Please count the lines in these records that contain "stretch" and give only that count.

================

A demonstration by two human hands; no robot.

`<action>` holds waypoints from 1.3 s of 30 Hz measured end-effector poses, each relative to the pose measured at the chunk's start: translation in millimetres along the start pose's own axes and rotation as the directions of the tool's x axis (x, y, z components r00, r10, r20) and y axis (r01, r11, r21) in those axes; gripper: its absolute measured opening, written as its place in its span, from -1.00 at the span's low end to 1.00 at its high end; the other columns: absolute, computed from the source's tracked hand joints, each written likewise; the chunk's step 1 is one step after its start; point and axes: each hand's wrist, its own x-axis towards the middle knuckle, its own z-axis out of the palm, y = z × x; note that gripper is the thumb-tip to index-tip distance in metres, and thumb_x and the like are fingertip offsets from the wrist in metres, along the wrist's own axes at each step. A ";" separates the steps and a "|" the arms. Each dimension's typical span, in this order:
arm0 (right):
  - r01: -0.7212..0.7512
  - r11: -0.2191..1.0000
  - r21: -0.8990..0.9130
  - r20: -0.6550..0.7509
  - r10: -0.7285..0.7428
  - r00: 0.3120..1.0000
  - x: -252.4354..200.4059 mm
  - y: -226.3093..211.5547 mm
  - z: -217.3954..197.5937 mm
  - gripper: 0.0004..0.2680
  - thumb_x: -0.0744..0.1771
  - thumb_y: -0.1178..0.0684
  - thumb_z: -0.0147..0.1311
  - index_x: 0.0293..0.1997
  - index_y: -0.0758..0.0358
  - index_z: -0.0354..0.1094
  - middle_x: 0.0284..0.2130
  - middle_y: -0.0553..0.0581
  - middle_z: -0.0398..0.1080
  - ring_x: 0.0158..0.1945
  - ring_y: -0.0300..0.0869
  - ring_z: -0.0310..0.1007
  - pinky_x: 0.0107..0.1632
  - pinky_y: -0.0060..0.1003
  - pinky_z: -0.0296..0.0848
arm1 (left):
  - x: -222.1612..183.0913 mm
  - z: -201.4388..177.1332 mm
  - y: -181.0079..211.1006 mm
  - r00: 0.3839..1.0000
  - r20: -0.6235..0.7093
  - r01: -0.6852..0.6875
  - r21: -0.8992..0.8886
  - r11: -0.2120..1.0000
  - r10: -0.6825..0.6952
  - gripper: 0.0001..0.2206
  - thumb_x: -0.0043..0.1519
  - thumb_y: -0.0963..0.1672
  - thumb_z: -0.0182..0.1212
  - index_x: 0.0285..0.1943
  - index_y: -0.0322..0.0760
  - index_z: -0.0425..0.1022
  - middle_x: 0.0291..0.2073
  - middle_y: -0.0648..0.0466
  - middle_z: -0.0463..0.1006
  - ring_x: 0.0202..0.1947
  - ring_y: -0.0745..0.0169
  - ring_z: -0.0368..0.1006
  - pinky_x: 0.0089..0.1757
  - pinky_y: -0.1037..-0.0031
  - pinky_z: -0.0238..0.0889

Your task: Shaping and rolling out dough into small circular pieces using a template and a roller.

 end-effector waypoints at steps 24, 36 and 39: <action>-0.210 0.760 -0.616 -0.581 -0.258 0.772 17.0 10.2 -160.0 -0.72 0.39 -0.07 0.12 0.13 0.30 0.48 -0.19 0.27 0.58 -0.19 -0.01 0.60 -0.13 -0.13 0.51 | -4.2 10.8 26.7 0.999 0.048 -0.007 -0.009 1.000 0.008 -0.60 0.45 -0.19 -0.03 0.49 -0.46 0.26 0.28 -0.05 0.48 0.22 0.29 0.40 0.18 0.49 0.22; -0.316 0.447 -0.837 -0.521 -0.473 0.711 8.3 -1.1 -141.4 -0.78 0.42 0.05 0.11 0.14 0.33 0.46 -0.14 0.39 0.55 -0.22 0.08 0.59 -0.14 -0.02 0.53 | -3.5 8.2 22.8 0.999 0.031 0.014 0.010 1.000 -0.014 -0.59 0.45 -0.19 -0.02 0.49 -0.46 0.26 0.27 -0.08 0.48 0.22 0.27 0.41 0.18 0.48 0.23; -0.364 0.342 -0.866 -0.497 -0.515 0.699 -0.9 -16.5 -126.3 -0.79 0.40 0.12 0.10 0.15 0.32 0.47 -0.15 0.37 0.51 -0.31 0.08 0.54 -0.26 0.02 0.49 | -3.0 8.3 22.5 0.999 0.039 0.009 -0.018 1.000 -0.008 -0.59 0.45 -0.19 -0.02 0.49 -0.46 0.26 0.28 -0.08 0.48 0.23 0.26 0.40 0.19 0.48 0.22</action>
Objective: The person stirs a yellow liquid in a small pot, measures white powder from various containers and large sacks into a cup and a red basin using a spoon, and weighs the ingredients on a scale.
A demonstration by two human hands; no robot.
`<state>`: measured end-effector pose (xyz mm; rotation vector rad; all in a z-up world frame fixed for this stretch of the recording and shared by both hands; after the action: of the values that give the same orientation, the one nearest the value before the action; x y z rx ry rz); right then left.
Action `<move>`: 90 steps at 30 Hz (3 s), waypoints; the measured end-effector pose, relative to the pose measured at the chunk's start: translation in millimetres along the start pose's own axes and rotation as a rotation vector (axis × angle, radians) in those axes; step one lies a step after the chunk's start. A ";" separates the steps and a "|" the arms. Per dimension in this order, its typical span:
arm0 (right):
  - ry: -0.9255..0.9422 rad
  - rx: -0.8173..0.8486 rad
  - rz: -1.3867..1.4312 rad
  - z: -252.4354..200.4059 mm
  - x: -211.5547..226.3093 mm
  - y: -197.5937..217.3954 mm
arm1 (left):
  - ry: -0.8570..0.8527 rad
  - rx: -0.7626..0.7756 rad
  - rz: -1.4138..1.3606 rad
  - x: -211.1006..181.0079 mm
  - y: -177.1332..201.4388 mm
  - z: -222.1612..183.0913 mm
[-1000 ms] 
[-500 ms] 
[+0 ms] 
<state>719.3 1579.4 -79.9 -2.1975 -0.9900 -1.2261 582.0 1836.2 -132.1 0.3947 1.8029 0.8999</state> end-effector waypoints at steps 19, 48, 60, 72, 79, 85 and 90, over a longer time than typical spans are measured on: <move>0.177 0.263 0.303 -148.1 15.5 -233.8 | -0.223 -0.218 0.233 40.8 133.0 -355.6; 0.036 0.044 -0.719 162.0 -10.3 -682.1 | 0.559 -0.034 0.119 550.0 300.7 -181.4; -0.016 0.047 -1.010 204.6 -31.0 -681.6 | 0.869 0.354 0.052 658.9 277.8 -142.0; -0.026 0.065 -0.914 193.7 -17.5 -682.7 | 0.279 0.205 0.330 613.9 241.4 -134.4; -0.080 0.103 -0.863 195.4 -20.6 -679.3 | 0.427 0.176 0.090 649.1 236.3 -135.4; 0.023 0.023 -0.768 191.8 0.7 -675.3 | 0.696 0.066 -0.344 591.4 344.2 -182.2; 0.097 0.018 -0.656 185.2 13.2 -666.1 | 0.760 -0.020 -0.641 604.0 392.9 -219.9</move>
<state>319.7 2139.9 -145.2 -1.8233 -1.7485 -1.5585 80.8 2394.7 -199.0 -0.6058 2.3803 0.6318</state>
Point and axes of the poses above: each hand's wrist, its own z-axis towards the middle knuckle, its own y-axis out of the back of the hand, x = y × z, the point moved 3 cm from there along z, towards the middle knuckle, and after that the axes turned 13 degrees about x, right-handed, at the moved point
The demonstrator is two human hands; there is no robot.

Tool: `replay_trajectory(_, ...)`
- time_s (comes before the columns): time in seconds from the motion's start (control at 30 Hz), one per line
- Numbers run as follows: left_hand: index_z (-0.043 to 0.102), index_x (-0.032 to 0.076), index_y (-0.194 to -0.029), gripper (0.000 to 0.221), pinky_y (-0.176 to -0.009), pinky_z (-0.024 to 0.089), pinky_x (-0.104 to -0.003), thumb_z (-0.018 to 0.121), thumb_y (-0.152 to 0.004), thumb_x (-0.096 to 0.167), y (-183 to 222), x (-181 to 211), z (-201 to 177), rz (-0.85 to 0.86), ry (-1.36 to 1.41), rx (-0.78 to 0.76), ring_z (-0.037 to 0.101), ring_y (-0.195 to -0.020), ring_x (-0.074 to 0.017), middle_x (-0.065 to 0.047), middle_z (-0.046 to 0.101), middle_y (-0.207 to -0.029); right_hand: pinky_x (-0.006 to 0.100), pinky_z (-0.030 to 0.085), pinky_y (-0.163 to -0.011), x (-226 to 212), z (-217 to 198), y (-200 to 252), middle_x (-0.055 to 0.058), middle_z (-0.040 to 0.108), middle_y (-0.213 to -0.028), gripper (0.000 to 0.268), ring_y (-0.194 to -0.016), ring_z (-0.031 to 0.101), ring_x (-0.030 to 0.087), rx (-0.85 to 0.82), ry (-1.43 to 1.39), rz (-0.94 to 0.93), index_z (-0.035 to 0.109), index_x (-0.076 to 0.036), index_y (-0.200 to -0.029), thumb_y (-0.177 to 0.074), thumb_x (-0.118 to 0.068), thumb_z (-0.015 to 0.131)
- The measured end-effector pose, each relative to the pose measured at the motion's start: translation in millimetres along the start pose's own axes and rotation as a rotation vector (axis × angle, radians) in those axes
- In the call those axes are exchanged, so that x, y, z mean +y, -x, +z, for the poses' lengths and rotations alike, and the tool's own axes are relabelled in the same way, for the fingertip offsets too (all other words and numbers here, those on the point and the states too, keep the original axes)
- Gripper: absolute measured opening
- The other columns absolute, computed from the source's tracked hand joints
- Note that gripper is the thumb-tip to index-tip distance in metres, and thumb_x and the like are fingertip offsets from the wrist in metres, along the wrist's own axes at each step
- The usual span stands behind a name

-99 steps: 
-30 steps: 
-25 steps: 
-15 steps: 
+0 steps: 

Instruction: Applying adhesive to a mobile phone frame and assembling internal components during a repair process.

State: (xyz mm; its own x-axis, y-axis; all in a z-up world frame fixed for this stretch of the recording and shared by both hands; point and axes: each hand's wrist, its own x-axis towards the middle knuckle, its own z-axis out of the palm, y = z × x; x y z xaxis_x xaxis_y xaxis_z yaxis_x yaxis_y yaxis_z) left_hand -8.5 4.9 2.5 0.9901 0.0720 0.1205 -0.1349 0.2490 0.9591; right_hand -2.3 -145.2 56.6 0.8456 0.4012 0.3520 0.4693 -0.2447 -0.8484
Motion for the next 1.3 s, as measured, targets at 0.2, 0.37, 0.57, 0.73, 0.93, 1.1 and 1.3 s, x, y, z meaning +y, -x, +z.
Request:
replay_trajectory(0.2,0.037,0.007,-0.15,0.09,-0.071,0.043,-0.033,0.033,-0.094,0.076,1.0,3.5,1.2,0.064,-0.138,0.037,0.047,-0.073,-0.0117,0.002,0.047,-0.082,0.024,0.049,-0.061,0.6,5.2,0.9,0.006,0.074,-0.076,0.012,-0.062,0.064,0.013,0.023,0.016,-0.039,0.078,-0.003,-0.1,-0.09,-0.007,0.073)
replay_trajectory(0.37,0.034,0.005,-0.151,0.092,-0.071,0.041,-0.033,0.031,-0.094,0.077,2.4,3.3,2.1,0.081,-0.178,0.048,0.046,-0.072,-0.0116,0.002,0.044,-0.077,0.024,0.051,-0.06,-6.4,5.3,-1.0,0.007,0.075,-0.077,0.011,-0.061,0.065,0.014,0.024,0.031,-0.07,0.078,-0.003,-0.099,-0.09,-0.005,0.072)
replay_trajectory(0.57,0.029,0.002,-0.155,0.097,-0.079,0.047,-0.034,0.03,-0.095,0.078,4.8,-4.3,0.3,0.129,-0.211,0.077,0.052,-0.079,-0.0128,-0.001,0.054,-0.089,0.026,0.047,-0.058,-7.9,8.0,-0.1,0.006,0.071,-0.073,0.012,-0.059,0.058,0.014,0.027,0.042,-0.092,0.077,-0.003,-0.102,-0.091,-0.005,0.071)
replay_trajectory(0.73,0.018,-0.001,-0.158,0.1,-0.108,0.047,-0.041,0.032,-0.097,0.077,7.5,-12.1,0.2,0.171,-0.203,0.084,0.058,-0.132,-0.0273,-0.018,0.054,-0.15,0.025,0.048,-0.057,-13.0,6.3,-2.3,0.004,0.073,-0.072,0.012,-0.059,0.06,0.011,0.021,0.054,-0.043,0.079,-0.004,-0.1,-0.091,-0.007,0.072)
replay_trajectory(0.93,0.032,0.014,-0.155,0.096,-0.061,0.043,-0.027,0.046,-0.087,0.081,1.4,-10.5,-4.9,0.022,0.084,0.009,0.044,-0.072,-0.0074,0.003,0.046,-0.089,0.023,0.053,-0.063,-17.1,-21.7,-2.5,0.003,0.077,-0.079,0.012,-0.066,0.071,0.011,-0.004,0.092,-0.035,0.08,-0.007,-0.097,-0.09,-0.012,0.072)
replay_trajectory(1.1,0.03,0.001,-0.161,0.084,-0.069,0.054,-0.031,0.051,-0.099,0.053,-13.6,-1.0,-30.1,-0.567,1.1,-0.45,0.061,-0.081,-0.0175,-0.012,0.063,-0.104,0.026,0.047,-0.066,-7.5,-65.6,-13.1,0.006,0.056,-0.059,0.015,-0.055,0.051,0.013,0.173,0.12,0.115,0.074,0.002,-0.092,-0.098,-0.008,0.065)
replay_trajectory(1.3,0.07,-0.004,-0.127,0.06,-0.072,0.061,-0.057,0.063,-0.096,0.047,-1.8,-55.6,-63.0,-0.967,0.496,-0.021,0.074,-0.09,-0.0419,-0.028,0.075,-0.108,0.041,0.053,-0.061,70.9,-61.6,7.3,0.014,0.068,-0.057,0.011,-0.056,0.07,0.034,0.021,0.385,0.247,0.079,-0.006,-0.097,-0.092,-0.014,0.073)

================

Exercise solution
2